Saturday, August 22, 2015

Thoughts on "female Viagra" from a feminist in the pharma industry

Earlier this week, the FDA approved Addyi, a drug by Sprout Pharmaceuticals that the media is calling "the female Viagra" or the "little pink pill." It's the world's first drug to boost female libido. As a feminist and pharma industry professional, I am very upset about this decision, for many reasons:

It's not practical.
Addyi is approved to treat women with hypoactive sexual desire disorder (HSDD) - a loss of libido that can't be attributed to relationship problems, mental health issues, medication, or illness. Addyi is a daily pill that the woman needs to take for the rest of her life (or however long she wants to remain sexually active). Side effects include fainting and low blood pressure - which wouldn't be that big of a deal in and of themselves (every drug has side effects, after all), but apparently these are exacerbated by birth control and alcohol.

How many women in the real world have mysteriously lost their libido completely out of the blue, don't enjoy alcohol, and aren't interested in controlling their fertility? If I had to hazard a guess, I'd say literally zero.

It doesn't work.
In clinical trials, women on Addyi reported 0.5 more "sexually satisfying" events per month than those on a placebo. 

First of all, "satisfying" is a completely subjective term. Second, the FDA analysis concluded that only 8-13% of women who take the drug will experience any effect. So we're going to ask women to take a pill every day, go off birth control, and abstain from alcohol...all so that less than 15% of them can have LESS THAN ONE additional "satisfying" sexual event a month!

The clinical trials were poorly conducted.
One study only had 25 participants, 23 of whom were male.

The company I work for sometimes runs clinical trials with fewer than 10 participants. However, that's because we develop drugs for extremely rare diseases that affect less than 120 Americans (I'm not sure about the rest of the world). Sprout, on the other hand, claims that "1 in 10" women suffer from HSDD. If that's the case, it would've been easier to recruit trial participants. The tiny sample size and inclusion of men confound the results.

It makes feminists look bad.
The drug was rejected by the FDA twice due to its poor safety profile and questionable efficacy. The FDA caved this time around due to the advocacy efforts of a group funded by Sprout called "Even the Score." They claimed that we have dozens of drugs to fix erectile dysfunction, but none for female sexual health.

First of all, this isn't even true. My company, for example, manufactures a hormone-replacement therapy to treat uncomfortable vaginal changes during menopause.

Second, the score is already even - there aren't any drugs out there to improve male libido, either. Viagra doesn't make men horny, it just enables them to get an erection once they're already in the mood.

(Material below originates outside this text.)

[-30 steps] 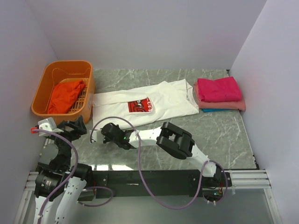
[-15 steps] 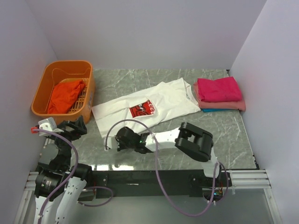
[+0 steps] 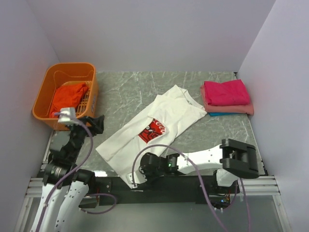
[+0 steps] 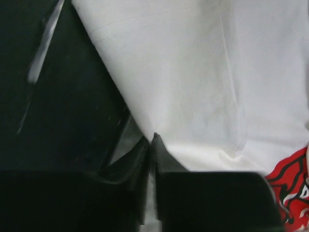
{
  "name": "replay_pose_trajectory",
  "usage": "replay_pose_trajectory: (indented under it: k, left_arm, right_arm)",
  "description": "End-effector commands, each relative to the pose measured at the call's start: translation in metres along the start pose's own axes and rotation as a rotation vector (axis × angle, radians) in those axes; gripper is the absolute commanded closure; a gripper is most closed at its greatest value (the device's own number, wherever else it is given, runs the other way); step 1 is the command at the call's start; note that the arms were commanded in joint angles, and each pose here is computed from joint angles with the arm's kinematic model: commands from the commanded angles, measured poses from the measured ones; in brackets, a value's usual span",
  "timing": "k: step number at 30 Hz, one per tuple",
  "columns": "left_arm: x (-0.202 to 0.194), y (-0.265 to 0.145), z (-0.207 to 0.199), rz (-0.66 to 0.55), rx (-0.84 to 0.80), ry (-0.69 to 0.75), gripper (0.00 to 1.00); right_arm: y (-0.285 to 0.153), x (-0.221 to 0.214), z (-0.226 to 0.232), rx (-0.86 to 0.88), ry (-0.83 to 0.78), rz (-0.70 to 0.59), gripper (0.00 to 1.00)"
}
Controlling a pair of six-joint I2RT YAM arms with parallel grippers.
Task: Fold and stack the t-shirts
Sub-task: Fold the tshirt
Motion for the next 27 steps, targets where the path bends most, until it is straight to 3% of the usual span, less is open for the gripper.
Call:
replay_pose_trajectory:
  k: [1,4,8,10,11,12,13,15,17,20,22,23,27]
  left_arm:
    - [-0.023,0.027,-0.019,0.132,-0.126,-0.080,0.15]
    - [-0.048,0.057,-0.023,0.280,-0.138,-0.138,0.17]
    - [-0.088,0.110,-0.027,0.569,-0.120,-0.177,0.23]
    - [-0.102,0.129,-0.029,0.656,-0.123,-0.187,0.27]
    - [-0.098,0.143,-0.039,0.669,-0.153,-0.184,0.28]
    - [-0.125,0.158,-0.035,0.763,-0.143,-0.171,0.29]
    - [-0.135,0.165,-0.035,0.810,-0.134,-0.158,0.30]
    - [-0.158,0.198,-0.044,0.884,-0.145,-0.101,0.31]
    - [-0.161,0.224,-0.056,0.900,-0.162,-0.061,0.28]
    - [-0.206,0.263,-0.044,0.992,-0.140,-0.059,0.28]
    - [-0.211,0.285,-0.053,0.998,-0.184,-0.050,0.27]
    - [-0.235,0.288,-0.040,1.062,-0.154,-0.054,0.26]
    - [-0.266,0.308,-0.040,1.106,-0.144,-0.024,0.26]
  right_arm:
    - [-0.030,-0.007,0.009,0.064,-0.010,0.012,0.76]
    - [-0.069,-0.020,-0.013,0.003,0.040,-0.018,0.41]
    - [-0.136,-0.066,-0.057,-0.238,0.156,-0.002,0.27]
    - [-0.158,-0.088,-0.072,-0.362,0.231,0.041,0.23]
    - [-0.181,-0.110,-0.081,-0.484,0.342,0.074,0.20]
    - [-0.192,-0.120,-0.090,-0.570,0.391,0.072,0.17]
    - [-0.204,-0.131,-0.094,-0.636,0.453,0.076,0.08]
    - [-0.230,-0.159,-0.100,-0.728,0.626,0.076,0.01]
    - [-0.230,-0.176,-0.098,-0.654,0.758,0.038,0.00]
    - [-0.248,-0.185,-0.088,-0.530,0.931,-0.100,0.05]
    - [-0.262,-0.190,-0.090,-0.558,0.991,-0.147,0.07]
    - [-0.263,-0.190,-0.088,-0.561,1.003,-0.151,0.07]
    - [-0.266,-0.188,-0.084,-0.582,1.014,-0.165,0.07]
Point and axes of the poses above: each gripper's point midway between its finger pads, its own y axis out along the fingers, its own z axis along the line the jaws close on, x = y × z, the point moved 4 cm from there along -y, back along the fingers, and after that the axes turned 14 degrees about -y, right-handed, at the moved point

Third, the FDA's prior refusal to approve any of the dozens of experimental HSDD meds out there isn't because the agency is full of misogynists who don't want women to have great sex lives (they've approved birth control, right?). It's because the agency is full of scientists who know how to read clinical trial data and conclude that the risks associated with a treatment outweigh it's benefits.

And most importantly...It pathologizes women.
There is nothing medically wrong with women who have low desire. Maybe we as a society need to be more accepting of women who are asexual instead of trying to "fix" them. Maybe we need to move beyond the abstinence-only fear campaigns that associate sex with pregnancy and disease but not with intimacy and pleasure. Maybe we need to stop photo-shopping the already-skinny models on magazine covers and billboards. Maybe partners need to do more laundry and pick up the kids from school so women can get out of  'mommy' mode and into a 'sexy minx' mindset.

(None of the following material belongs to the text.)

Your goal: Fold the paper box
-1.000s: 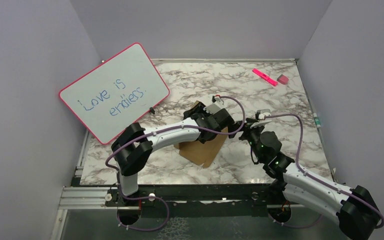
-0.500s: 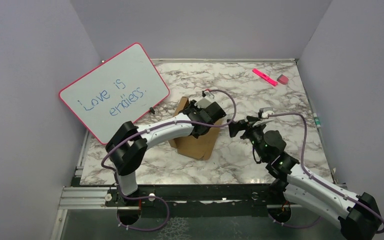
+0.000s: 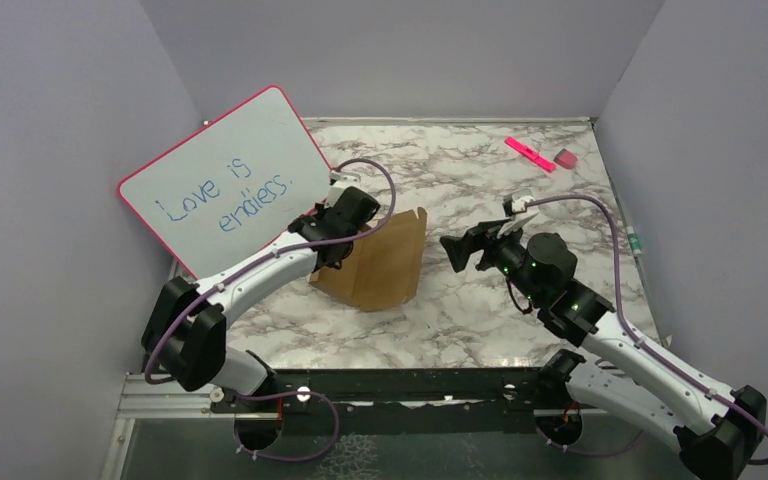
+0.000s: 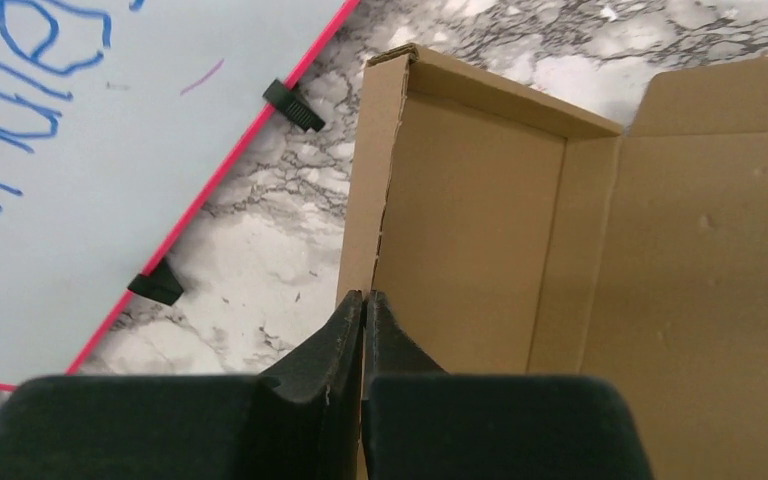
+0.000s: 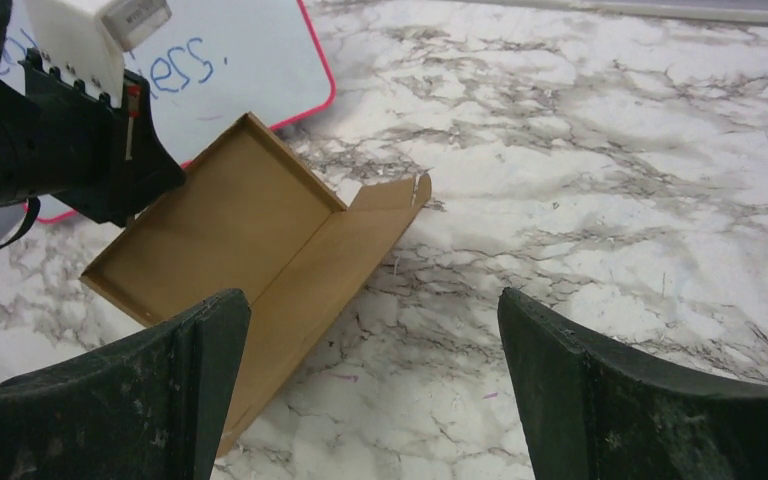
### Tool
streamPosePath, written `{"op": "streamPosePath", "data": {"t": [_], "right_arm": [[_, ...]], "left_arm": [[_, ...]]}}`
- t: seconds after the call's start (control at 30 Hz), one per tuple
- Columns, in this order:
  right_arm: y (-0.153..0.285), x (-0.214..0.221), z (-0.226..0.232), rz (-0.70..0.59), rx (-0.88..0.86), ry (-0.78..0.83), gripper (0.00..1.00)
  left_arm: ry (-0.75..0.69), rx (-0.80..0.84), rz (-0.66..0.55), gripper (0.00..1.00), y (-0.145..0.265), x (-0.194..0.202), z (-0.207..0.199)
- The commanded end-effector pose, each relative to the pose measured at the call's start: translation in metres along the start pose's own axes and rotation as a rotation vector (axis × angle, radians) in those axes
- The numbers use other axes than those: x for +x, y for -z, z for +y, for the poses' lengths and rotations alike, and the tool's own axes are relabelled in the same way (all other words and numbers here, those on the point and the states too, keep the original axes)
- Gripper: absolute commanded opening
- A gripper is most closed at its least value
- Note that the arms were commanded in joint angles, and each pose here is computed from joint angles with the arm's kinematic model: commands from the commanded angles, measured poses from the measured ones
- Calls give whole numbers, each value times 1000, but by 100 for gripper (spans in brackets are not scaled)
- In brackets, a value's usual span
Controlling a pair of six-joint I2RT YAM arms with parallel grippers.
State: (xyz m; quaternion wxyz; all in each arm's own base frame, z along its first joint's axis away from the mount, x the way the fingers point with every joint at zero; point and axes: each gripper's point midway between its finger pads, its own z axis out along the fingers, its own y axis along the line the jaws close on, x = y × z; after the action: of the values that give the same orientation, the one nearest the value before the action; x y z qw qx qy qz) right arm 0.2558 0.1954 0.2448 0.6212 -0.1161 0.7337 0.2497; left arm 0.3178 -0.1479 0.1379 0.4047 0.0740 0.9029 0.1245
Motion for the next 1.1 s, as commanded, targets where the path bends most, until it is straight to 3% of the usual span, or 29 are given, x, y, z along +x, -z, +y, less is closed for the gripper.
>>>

Maybe we should treat the cause, instead of looking for quick fixes to address the symptoms.




I've been reading the testimonials of women who swear this drug is a godsend, and don't want to discredit the sincerity of their enthusiasm. But I fear that for every one woman genuinely helped by Addyi, dozens more will be physically harmed or emotionally left feeling "broken." Sprout currently doesn't have clearance to market Addyi directly to consumers. But once you start seeing their ads on TV or magazines, I hope you take their claims with a grain of salt.